Pillole di SpiritualiTà
Gesù Cristo è la più sublime grazia della Quaresima. È lui stesso che si presenta davanti a noi nella mirabile semplicità del Vangelo: della sua parola e delle sue opere. (San Giovanni Paolo II)
Conversione, penitenza, digiuno: il vero significato
di Roberto Utzeri
Quando pensiamo alla Quaresima immaginiamo quel tempo di 40 giorni che ci prepara alla Pasqua, la Domenica di Resurrezione di Nostro Signore Gesù Cristo: un tempo di grazia! Durante questo periodo, ricorrono diversi termini che caratterizzano la liturgia di questo tempo di preparazione e ne sono dei veri e propri capisaldi: conversione, penitenza e digiuno.
Quante volte ci siamo soffermati su queste parole così ricche di significato per noi cristiani! La penitenza è anzitutto riconoscere la presenza di “feticci ed icone” nella nostra vita che ci attraggono e ci ingannano, rendendoci succubi delle più svariate cose e, quindi, provarne dolore, rimorso, allontanandoci da certe schiavitù; il digiuno è il tentativo di purificare la vita, generalmente con l’astensione totale o parziale dagli alimenti (ma non solo!), e ci deve riportare a ciò che è essenziale nella nostra esistenza terrena; la conversione è la necessità di ritornare a vivere in comunione con gli stessi sentimenti di Gesù.

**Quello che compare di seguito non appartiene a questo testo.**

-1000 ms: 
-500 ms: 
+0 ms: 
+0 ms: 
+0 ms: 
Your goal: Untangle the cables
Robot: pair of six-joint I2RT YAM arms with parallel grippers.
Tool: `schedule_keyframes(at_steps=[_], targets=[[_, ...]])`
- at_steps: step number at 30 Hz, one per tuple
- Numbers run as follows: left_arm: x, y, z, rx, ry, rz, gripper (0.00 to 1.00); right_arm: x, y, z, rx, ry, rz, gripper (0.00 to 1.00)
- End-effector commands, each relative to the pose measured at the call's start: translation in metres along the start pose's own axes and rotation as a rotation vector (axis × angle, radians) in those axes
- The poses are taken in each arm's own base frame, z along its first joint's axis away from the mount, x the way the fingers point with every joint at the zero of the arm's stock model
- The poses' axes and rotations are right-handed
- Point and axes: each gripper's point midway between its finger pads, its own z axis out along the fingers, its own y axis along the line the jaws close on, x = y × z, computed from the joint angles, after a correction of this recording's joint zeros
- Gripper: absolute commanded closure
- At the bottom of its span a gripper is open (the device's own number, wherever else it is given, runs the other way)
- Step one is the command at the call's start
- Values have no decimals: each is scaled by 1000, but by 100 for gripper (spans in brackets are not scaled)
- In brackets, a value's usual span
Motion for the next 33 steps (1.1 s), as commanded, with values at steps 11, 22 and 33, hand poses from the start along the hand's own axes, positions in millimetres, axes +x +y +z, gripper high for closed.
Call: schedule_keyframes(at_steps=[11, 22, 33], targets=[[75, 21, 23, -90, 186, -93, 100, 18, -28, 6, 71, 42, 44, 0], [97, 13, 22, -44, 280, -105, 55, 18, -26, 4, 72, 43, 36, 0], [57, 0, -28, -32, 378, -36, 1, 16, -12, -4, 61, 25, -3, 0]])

A pensarci bene, il termine che li raccoglie tutti e, probabilmente, esprime il senso di tutti è quello di “libertà”: essere liberi da noi stessi, dalle nostre ansie, le nostre preoccupazioni, i nostri limiti; provare a liberarci da tutte quelle distrazioni che indirizzano verso il peccato, per ritrovare la genuinità della nostra esistenza; insomma, rimettere ordine nella propria vita.
Infatti, trascorriamo il quotidiano correndo e scappando per svolgere compiti, risolvere problemi e rispondere ai più variegati messaggi, asserviti alle “app” dei nostri intelligentissimi telefoni; eppure, in questa incessante operosità è facile, quasi normale, stare accanto o avvicinarsi alle persone senza nemmeno vederle veramente: è da qui, allora, che deve nascere il nostro vero pentimento che spinga verso un cambiamento di rotta, la nostra conversione, senza nasconderci dietro pratiche, abitudini o “tradizioni” religiose che, spesso, diventano un alibi per evitare una vera conversione.
Per vivere bene la Quaresima, quindi, non è necessario immaginare grandi gesti, praticare chissà quale astinenza (ben venga, per carità!), ma guardare concretamente alla propria vita di tutti i giorni e fare una breve ma significativa riflessione, chiedendoci: quando iniziamo la giornata, dove si indirizzano i nostri pensieri, i nostri sentimenti? Domandiamoci se abbiamo delle dipendenze, soggezioni, intralci che potrebbero farci fare delle scelte sbagliate … Mettiamo, allora, al centro del nostro cuore non “per che cosa” ma “per chi” decidiamo di spendere il nostro tempo ed orientare le nostre azioni!
In questo momento storico in cui, a seguito dei numerosi conflitti e guerre disseminati nel mondo, c’è una forte domanda di PACE, fermiamoci un momento per creare uno spazio interiore, silenziando il “rumore” dentro e fuori di noi, disposti ad ascoltare la nostra coscienza: iniziamo a fare pace con noi stessi! Liberati da inutili fardelli, riusciremo, così, a percepire un dolore inespresso, uno sguardo stanco, una richiesta d’aiuto nascosta in una banale conversazione …
In questi giorni di preparazione alla Pasqua, la nostra conversione sia quella che ci porti ad alzare lo sguardo sulla realtà circostante e vedere “l’altro nel bisogno”: non possiamo e non dobbiamo restare indifferenti; perciò, che sia la carità a misurare il nostro vivere intensamente la Quaresima! “Se toglierai di mezzo a te l’oppressione, il puntare il dito e il parlare empio, se aprirai il tuo cuore all’affamato, se sazierai l’afflitto di cuore, allora brillerà fra le tenebre la tua luce, la tua tenebra sarà come il meriggio” (Isaìa 58, 7-10).
E allora, in questo tempo di Quaresima, facciamo tutto per Amore e nulla per forza, anche per poter essere, come ci chiede il Vangelo, “sale della terra” e “luce del mondo”!